Protodeacon Andrei Psarev,
September 23, 2023

If someone began to talk in Metropolitan Anthony’s  [First Hierarch of the ROCOR, Khrapovitskii] presence about “wrong actions by the Church,” he would stop them, pointing out that the actions of the hierarchy cannot be attributed to the Church, since the hierarchy is not the whole Church, even though it speaks on its behalf. On the See of Constantinople, [there sat] Paul the Confessor, Makedonios, Gregory the Theologian, John Chrysostom, Nestorios, Proclus, Flavian, Germanos. Some [of them] shone with holiness and Orthodoxy, others were heresiarchs, yet the Church remained Orthodox. During Iconoclasm, after the expulsion of Severinus, Nikephoros and others, not only their sees, but also the majority of episcopal ones were replaced by Arians. Other Churches did not even have communion with [the Byzantine Church], according to the testimony of the St. Paul, who abandoned heresy and the [patriarchal] throne, not wanting to have communion with the iconoclasts, but still the Church of Constantinople remained Orthodox, although part of the people and especially the guardsmen and officials were carried away into iconoclasm.

So, it is now understandable when the expression “Soviet Church” is used by ordinary people who are less familiar with church language, but it is not suitable for responsible and theological conversations. When the entire hierarchy of Southwestern Rusʹ embraced Uniatism [after the Brest union of 1596], the Church continued to exist in the person of the faithful Orthodox people, who, after much suffering, restored their hierarchy.

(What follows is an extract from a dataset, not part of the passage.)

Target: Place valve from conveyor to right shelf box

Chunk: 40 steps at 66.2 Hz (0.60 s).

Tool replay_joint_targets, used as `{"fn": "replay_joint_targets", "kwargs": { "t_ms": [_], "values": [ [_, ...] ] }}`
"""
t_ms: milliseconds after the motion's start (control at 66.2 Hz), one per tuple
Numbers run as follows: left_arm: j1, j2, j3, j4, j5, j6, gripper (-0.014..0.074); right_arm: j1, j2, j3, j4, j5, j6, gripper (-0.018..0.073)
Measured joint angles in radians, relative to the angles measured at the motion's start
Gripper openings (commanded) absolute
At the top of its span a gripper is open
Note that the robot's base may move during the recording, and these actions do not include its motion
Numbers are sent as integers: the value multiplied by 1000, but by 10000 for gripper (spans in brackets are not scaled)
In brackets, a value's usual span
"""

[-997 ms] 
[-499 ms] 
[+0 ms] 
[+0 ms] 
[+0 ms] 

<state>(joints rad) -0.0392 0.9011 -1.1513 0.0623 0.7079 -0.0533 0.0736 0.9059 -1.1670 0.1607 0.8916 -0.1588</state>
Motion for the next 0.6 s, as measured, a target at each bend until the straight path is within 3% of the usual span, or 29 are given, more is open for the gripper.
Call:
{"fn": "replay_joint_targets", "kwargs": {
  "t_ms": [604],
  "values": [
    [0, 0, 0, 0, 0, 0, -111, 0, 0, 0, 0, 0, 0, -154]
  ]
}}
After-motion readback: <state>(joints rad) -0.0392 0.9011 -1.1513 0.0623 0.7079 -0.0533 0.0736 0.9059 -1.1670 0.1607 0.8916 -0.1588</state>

Therefore, it is more correct to speak not of a “Soviet Church,” which cannot exist in the correct understanding of the word “Church,” but about the hierarchy that is in the service of the Soviet government. The attitude toward this hierarchy may be the same as toward other representatives of that government. Their rank gives them the opportunity to act with great authority and replace the voice of the suffering Russian Church and misleads those who think to learn from them about the actual position of the Church in Russia. Of course, among them there are also conscious traitors, and those who simply do not find the strength to fight the surrounding environment and went with the flow: this is a matter of their personal responsibility, but in general, it is the apparatus of the theomachist Soviet regime. While there is only one hierarchy in the liturgical area, for Grace acts independently of personal dignity, in the socio-political area this hierarchy serves is a cover for Soviet atheistic activities. Therefore, those abroad and those who join its ranks become deliberate accomplices of that power.


Letopis tserkovnykh sobytii Pravoslavnoi Tserkvi nachinaia s 1917 goda [Chronicle of Church Events in the History of the Orthodox Church Beginning with 1917]. Part IV. 1961–1971. Historical Studies of the Russian Church Abroad.


  • Interesting: You “forgot” a note by the author of the linked document that comes right after the letter. It’s not that easy to find for non-Russian speakers but technology makes it possible. The note reads as folllows:

    ” (The letter was found among the saint’s papers. It is possible that this text is the original draft of the letter. We do not know whether Vladyka John finished this letter, sent it, or redrafted it. Prot. Peter Perekrestov). ”

    That puts a whole different light on this letter, doesn’t it?